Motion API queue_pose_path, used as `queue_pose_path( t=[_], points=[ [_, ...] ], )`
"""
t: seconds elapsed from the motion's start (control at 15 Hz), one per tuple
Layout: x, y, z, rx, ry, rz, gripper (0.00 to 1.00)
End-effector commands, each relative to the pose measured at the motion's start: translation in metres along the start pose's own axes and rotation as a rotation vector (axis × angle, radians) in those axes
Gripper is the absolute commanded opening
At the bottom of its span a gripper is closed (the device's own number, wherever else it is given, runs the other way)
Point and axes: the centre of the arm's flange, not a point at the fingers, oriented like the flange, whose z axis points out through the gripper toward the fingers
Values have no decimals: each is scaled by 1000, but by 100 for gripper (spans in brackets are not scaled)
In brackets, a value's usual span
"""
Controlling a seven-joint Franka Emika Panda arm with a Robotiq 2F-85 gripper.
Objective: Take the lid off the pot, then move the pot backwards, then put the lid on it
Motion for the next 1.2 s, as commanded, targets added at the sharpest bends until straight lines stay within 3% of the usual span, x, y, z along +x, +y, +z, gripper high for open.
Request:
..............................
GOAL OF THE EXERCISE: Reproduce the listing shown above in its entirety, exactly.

RESPONSE TO THIS TASK:
Motion API queue_pose_path, used as `queue_pose_path( t=[_], points=[ [_, ...] ], )`
"""
t: seconds elapsed from the motion's start (control at 15 Hz), one per tuple
Layout: x, y, z, rx, ry, rz, gripper (0.00 to 1.00)
End-effector commands, each relative to the pose measured at the motion's start: translation in metres along the start pose's own axes and rotation as a rotation vector (axis × angle, radians) in those axes
Gripper is the absolute commanded opening
At the bottom of its span a gripper is closed (the device's own number, wherever else it is given, runs the other way)
Point and axes: the centre of the arm's flange, not a point at the fingers, oriented like the flange, whose z axis points out through the gripper toward the fingers
Values have no decimals: each is scaled by 1000, but by 100 for gripper (spans in brackets are not scaled)
In brackets, a value's usual span
"""
Controlling a seven-joint Franka Emika Panda arm with a Robotiq 2F-85 gripper.
Objective: Take the lid off the pot, then move the pot backwards, then put the lid on it
Motion for the next 1.2 s, as commanded, targets added at the sharpest bends until straight lines stay within 3% of the usual span, x, y, z along +x, +y, +z, gripper high for open.
Request:

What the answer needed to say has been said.